Jekyll itself provides a bunch of useful tools to help you generate pages from content (like posts). Among them are themes and templates. The idea is that you just select a theme, add your content and the theme uses its templates to generate all your pages. None of the GitHub Pages supported themes, however, defines templates for posts and the included page templates do not provide any means for navigating through the generated site.
Fortunately, the Jekyll community provides lots of themes that do (you can recognize them by the existence of the _layouts/post.html file). The downside is that they cannot be simply selected using the Theme Chooser or referenced in the _config.yml and thus have to be included in your GitHub project. This immediately excludes all commercial themes. I eventually settled for HyG’s theme which provided everything I needed (even though it was probably intended mainly for Chinese audiences so I had to modify it quite a bit). Further setup depends on the theme chosen (and every theme uses a different structure) but usually involves editing the _config.yml file to provide additional information about the site as well as editing static content (like the About page).
Content pages then have to be properly tagged (Jekyll uses the term Front Matter) by adding a header to each file in the style of:
---
title: The blog post's title
layout: post
categories: category1 category2
tags: tag1 tag2
---
Individual posts are then added into the _posts/ directory with filenames containing the date (for sorting purposes) in the format of yyyy-MM-dd-name
with the appropriate format extension (usually md
for Markdown).
When all that is set, the solution should automatically assemble and publish the entire blog when you push changes into your repository.
Running it locally
In order to see changes before they are published as well as experiment with new features and customization options, you can fire up Jekyll locally.
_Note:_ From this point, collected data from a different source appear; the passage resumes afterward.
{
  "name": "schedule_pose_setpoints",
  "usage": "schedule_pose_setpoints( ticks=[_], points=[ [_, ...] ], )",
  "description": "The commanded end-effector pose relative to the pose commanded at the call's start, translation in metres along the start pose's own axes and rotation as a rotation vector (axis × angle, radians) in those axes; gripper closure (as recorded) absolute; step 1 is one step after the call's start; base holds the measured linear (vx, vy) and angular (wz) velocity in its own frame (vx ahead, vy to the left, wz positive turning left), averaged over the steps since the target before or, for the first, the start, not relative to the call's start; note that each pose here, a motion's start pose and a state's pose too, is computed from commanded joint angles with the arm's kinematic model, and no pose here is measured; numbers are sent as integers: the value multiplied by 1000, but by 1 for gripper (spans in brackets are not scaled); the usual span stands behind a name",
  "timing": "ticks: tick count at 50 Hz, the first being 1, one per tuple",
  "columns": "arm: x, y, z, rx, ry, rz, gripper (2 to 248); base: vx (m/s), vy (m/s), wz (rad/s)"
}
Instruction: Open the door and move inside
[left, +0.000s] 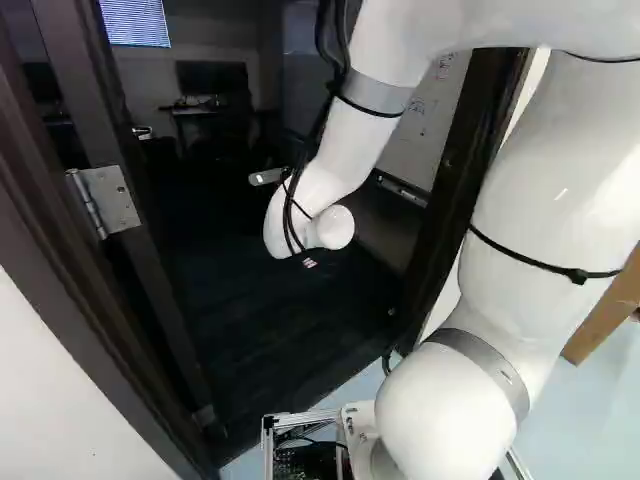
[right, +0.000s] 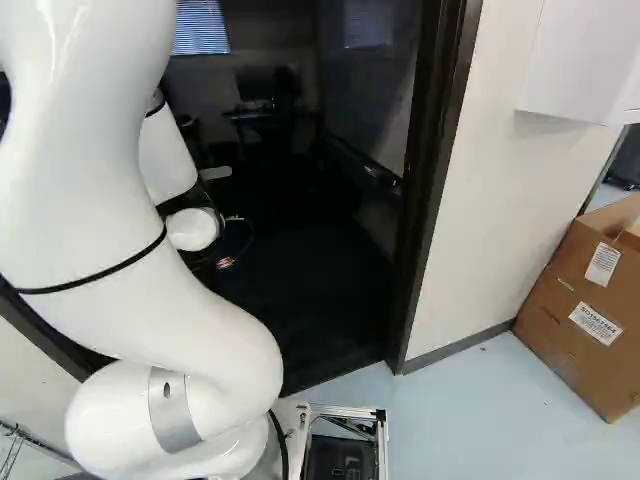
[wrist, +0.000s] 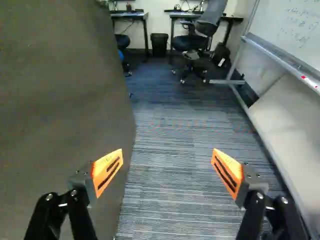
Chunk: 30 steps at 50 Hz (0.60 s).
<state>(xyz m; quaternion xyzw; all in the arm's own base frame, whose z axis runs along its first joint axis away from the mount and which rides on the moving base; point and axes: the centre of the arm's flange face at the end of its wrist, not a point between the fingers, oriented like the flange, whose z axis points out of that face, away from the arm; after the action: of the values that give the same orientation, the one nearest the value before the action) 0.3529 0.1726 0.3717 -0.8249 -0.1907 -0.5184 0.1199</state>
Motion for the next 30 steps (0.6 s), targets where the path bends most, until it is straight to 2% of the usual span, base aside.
schedule_pose_setpoints(
  ticks=[30],
  points=[
    [-22,29,-42,-77,-2,37,3,0,0,0]
  ],
)
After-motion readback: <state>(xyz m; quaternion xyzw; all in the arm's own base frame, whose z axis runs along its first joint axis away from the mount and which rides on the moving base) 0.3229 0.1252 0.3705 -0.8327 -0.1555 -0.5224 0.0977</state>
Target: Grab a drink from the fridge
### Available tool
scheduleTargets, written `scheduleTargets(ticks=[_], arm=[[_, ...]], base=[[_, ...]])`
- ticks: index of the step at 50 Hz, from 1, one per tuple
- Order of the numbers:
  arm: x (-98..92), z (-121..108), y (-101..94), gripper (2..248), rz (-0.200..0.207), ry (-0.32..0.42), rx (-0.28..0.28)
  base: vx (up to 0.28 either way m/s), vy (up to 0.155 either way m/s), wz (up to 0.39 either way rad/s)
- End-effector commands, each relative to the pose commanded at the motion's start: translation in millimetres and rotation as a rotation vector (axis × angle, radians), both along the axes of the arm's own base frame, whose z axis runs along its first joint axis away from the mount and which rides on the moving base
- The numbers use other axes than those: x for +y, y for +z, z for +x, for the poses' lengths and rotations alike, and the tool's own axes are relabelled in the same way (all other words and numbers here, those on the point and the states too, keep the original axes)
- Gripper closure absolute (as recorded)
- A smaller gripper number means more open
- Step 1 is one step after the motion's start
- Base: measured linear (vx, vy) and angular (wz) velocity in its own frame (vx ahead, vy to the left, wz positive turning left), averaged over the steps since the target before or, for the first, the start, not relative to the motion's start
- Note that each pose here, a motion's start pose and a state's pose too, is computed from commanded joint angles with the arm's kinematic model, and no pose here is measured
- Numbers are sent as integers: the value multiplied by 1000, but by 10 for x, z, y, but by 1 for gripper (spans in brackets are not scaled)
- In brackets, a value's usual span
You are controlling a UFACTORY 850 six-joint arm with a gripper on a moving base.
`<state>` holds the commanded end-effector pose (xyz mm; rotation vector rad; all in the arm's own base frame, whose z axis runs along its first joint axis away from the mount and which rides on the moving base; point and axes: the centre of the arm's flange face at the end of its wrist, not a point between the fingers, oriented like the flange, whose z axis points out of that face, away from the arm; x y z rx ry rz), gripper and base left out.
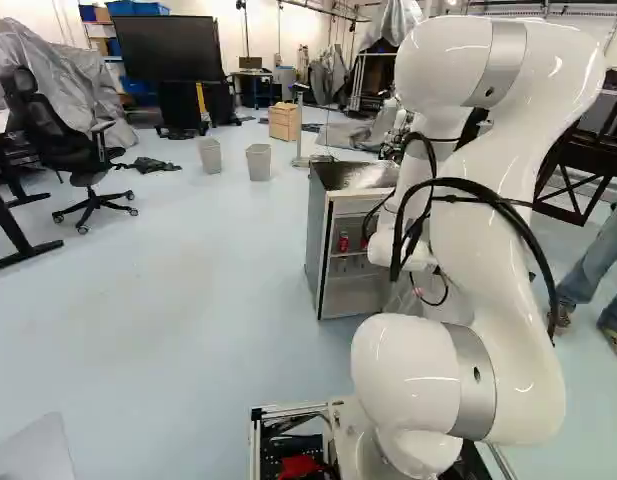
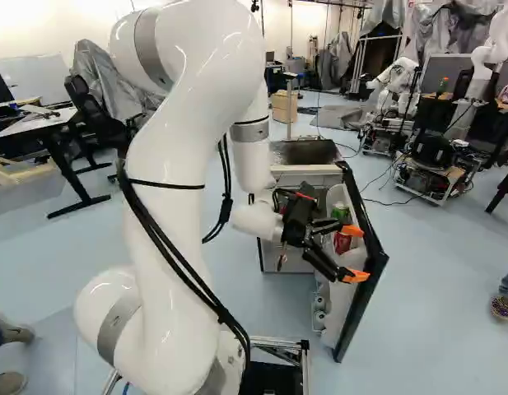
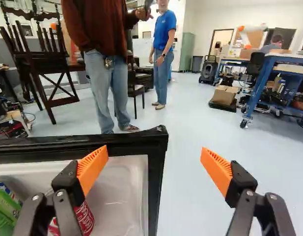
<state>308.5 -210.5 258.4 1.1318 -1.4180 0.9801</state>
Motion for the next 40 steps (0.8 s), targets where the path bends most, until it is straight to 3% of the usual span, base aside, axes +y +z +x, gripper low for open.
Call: scheduleTargets(ticks=[40], arm=[[-958, 298, -18, 3, -51, -181, -106]], base=[[0, 0, 0]])
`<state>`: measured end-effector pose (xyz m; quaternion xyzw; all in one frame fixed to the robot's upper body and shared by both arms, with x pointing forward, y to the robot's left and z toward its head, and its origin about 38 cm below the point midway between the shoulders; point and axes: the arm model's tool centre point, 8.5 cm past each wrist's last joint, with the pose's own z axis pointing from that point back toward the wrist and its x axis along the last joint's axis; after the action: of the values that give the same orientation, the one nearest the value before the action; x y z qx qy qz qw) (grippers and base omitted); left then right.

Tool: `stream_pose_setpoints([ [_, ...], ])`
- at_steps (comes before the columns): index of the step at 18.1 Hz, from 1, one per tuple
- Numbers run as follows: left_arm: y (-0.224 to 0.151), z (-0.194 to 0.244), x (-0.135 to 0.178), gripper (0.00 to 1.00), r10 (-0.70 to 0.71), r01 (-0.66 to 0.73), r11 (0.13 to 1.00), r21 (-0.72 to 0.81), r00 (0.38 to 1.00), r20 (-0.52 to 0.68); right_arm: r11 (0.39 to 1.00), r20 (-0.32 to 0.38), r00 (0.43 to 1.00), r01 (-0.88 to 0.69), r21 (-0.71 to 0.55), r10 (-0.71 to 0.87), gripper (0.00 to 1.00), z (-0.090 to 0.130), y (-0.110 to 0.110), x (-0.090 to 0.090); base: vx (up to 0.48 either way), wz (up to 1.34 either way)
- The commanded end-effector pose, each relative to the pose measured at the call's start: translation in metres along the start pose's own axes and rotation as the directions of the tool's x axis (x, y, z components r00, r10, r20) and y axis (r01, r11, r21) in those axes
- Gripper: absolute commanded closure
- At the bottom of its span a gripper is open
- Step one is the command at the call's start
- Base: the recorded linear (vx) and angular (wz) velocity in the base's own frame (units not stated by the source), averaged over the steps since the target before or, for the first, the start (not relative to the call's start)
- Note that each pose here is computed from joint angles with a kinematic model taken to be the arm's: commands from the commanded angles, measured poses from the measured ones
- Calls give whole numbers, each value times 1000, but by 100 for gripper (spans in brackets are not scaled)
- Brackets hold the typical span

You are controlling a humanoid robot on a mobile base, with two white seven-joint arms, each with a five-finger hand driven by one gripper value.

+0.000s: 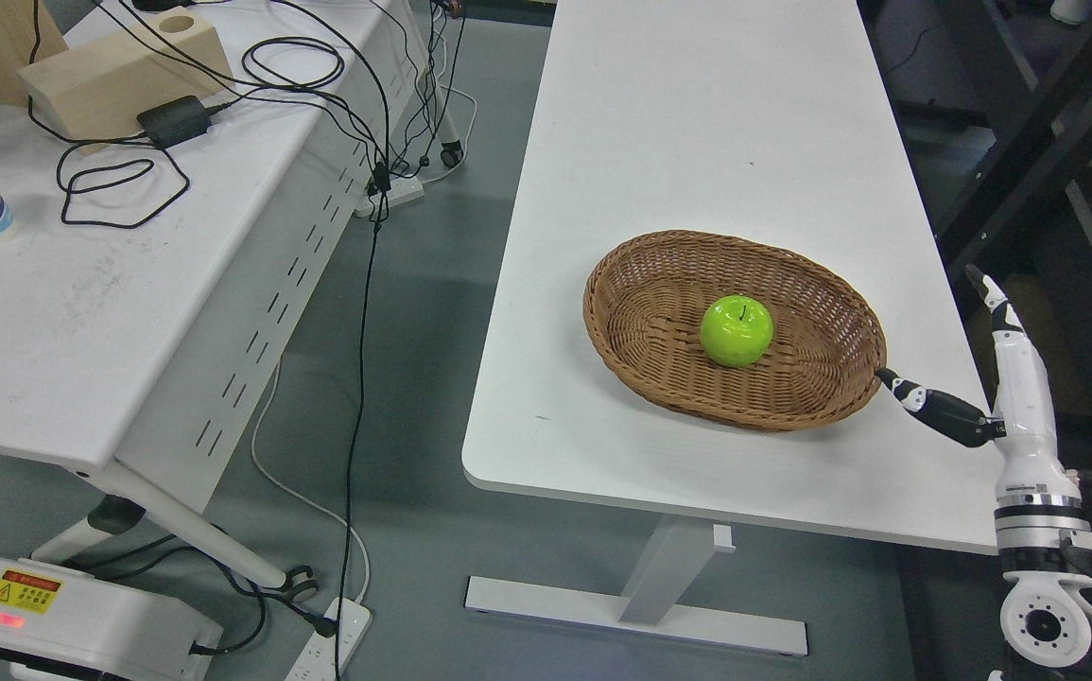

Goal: Place green apple on left shelf middle layer
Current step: 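Reach the right hand into the basket toward the green apple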

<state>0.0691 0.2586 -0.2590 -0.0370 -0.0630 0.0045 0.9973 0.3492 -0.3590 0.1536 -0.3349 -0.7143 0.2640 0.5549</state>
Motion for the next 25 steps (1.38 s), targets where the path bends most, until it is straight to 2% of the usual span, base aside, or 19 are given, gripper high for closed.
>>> stream_pose_setpoints([
  [1,11,2,0,0,-1,1,1000,18,1000,1,992,6,994,-108,67,108,7,0,-17,-9,14,45],
  [3,11,2,0,0,-1,1,1000,16,1000,1,991,18,995,-97,89,96,7,1,-8,-5,30,33],
  [6,11,2,0,0,-1,1,1000,16,1000,1,986,79,994,-90,142,79,5,3,12,6,29,50],
  [10,11,2,0,0,-1,1,1000,18,1000,1,979,71,996,-61,193,48,5,14,33,7,34,68],
  [14,11,2,0,0,-1,1,1000,16,1000,1,960,90,995,-61,275,37,5,15,48,13,36,34],
  [20,11,2,0,0,-1,1,1000,18,1000,1,947,108,994,-58,315,25,5,16,59,19,65,59],
  [25,11,2,0,0,-1,1,1000,18,1000,1,910,144,990,-54,410,-6,5,27,86,30,46,15],
])
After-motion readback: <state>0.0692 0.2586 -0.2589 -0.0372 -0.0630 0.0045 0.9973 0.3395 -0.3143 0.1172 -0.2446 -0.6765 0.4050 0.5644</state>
To do that, you need to install Ruby and Jekyll. This is how the whole procedure looked like for me on Arch Linux using Bundler:
-
Install Ruby using your distro’s package manager:
sudo pacman -Syu ruby
-
Set your
GEM_HOME
to your Gems’ user directory (to keep Bundler from installing your Gems globally) and add its bin/ directory to yourPATH
:~/.bashrc
export GEM_HOME=$(ruby -e 'print Gem.user_dir') PATH=$PATH:$GEM_HOME/bin
-
Install Bundler:
gem install bundler
-
Add a Gemfile to your project and add the github-pages gem to it:
Gemfile
source 'https://rubygems.org' gem 'github-pages', group: :jekyll_plugins
-
Install the Gems required by your project:
bundle install
-
Run Jekyll in serve mode to generate and serve your site (on localhost:4000 by default):
bundle exec jekyll serve
You can make Jekyll run in drafts mode by providing the --drafts
parameter. That way you can create draft posts in your _drafts/ directory (these do not need to have the date in their filename as their date is determined by their modification time so you always see them first) which are hidden until moved to _posts/.
Conclusion
I must say that I was quite sceptical when first encountering Jekyll. I do not have good experience in setting up Ruby projects (had to set up Redmine a few times and, even though its a good piece of technology, I found the installation procedure just awful), but Jekyll’s setup is actually quite easy. Usage is pretty straight-forward when you understand the basics and the automatic publishing through GitHub Pages is great.
The only bad thing is, sadly, the themes. And that’s a major one and I spent quite a bit of time figuring it out. It is not easy to find a good blog-aware theme (or even a usable one) and I find the absence of a default one in GitHub Pages very unfortunate. I would be happy to pay for a commercial one but then I wouldn’t be able to use it with GitHub Pages. So here’s hoping they fix that in the future.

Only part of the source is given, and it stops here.